### WORK ORDER
Could you reproduce, exactly and alone, the lines running from the one with "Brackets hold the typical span" to the end of the data below?

### DATA SEGMENT

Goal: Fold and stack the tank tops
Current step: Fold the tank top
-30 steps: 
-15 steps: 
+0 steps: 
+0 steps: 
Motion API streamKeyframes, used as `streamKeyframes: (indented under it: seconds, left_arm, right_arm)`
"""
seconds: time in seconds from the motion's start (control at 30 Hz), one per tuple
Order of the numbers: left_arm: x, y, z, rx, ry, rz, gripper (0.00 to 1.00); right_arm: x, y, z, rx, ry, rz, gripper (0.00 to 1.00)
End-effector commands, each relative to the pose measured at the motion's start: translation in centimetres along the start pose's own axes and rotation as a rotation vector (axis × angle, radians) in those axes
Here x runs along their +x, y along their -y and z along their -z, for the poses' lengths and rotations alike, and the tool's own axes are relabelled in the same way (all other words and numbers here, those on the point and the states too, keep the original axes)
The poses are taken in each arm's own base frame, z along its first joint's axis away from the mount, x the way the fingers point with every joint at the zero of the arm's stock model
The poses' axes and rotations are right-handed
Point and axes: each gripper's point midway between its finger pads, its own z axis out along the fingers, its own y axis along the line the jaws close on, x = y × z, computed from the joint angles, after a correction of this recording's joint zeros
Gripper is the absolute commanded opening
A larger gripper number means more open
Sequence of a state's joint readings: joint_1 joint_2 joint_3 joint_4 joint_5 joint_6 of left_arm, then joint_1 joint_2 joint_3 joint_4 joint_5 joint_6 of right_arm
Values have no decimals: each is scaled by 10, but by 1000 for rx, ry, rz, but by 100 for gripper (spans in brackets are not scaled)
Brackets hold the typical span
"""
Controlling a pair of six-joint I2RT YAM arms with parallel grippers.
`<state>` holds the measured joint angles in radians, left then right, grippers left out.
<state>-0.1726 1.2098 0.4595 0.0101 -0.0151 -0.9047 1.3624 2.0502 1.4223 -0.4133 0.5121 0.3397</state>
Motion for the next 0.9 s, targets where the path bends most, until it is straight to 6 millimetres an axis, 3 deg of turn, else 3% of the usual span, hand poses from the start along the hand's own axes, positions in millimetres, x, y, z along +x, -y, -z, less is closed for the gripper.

### WRITTEN RESPONSE
Brackets hold the typical span
"""
Controlling a pair of six-joint I2RT YAM arms with parallel grippers.
`<state>` holds the measured joint angles in radians, left then right, grippers left out.
<state>-0.1726 1.2098 0.4595 0.0101 -0.0151 -0.9047 1.3624 2.0502 1.4223 -0.4133 0.5121 0.3397</state>
Motion for the next 0.9 s, targets where the path bends most, until it is straight to 6 millimetres an axis, 3 deg of turn, else 3% of the usual span, hand poses from the start along the hand's own axes, positions in millimetres, x, y, z along +x, -y, -z, less is closed for the gripper.

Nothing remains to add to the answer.